Date of Incident: 08/15/2019
Time/Date Incident Started: 08/15/2019, 12:18 am EDT
Time/Date Stability Restored: 08/15/2019, 12:41 pm EDT
Time/Date Incident Resolved: 08/15/2019, 01:03 pm EDT
Users Impacted: All Active Users
Frequency: Sustained
Impact: Major
Incident description:
Network routing issue resulting in a Gateway Time-out error. Users were unable to access the platform.
Root Cause Analysis:
There was a network routing issue that occurred on one of our core network routing appliances (Cisco CSR). During this time, we encountered a simultaneous failure of two interfaces supporting our site-to-site tunnels.

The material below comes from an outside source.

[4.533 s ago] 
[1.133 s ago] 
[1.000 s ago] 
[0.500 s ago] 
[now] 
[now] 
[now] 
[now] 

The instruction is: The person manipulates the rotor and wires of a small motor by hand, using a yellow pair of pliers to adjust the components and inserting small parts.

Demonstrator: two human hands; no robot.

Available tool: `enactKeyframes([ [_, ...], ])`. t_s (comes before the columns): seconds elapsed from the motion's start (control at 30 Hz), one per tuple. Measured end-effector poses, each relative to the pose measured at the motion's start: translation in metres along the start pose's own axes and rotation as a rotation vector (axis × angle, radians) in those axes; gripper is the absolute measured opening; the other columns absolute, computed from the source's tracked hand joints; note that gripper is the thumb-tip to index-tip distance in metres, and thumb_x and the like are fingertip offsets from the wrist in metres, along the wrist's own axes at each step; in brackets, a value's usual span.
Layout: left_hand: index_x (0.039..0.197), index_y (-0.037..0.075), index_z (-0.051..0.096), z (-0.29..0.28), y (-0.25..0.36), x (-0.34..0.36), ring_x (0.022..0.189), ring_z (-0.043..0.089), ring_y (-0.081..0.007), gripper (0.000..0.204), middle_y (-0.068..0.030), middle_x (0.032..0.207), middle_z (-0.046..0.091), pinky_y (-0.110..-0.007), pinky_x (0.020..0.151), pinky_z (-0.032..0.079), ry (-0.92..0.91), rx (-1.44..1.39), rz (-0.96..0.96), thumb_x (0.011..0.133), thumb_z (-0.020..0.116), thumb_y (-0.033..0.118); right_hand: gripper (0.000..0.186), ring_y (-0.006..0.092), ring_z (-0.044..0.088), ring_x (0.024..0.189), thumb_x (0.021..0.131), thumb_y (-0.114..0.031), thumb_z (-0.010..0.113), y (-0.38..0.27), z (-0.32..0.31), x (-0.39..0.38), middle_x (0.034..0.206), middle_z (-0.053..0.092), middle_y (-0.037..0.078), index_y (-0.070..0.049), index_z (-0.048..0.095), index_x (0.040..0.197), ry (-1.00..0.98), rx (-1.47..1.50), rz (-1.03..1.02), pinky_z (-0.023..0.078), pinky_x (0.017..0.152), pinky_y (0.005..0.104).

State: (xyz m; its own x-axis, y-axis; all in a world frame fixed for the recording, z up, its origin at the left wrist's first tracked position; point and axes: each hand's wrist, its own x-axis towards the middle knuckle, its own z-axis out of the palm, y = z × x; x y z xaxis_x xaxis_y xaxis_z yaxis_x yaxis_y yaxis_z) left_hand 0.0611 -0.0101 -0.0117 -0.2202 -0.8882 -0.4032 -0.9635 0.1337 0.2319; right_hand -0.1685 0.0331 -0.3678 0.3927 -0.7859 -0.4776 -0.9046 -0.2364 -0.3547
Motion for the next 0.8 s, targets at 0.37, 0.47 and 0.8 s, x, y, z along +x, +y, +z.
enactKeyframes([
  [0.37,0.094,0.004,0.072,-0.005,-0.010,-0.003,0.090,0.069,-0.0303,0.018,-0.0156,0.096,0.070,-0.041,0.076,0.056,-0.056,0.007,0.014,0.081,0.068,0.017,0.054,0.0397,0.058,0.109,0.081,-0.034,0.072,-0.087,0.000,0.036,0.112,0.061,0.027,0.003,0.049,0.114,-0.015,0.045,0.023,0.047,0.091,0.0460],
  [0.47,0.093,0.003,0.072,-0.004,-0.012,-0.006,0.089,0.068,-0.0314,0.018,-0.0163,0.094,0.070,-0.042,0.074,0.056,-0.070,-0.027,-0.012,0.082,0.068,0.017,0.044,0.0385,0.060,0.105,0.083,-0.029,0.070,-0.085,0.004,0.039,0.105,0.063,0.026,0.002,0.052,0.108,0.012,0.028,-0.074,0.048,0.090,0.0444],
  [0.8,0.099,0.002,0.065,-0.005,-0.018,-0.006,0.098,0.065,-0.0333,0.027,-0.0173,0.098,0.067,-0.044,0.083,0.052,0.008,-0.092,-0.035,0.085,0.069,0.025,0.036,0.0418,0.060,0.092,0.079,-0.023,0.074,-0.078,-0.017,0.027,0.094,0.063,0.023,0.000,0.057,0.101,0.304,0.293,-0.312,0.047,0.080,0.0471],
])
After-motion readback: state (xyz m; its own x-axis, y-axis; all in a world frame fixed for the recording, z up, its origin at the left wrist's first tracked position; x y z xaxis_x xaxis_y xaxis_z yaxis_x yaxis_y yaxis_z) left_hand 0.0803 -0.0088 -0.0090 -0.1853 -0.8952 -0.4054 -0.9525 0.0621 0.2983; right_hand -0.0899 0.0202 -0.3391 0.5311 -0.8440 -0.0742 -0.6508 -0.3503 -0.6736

ServiceChannel implements connectivity between cloud providers using VPN tunnels. In our AWS-Azure connection, we interconnect using four VPN tunnels, where each CSR terminates two VPN tunnels. In this active-active configuration, only one tunnel connection is necessary to carry traffic between AWS and Azure environments, but three additional redundant paths are available in the event of a tunnel or hardware failure.
In the event of a tunnel failure, traffic continues to be carried by the other tunnel in the active node in the CSR pair. In the event of the CSR hardware failing or the failure of both tunnels on the active node in the CSR pair, traffic fails over to the other CSR.
During this incident, both tunnels on the active CSR at AWS failed simultaneously, so the CSR was marked as failed, and traffic was automatically switched to the other CSR. The link between the cloud datacenters was restored.
Unfortunately, shortly after the successful failover, the Dead Peer Detection (DPD) mechanism used by Cisco CSRs triggered a key exchange event using the ISAKMP protocol. This renegotiation triggered a full tunnel restart and route repopulation using the BGP protocol. This process took approximately 15 minutes, resulting in the downtime event.
While our failover mechanism worked exactly as it was designed, this failover event took more time than is desirable.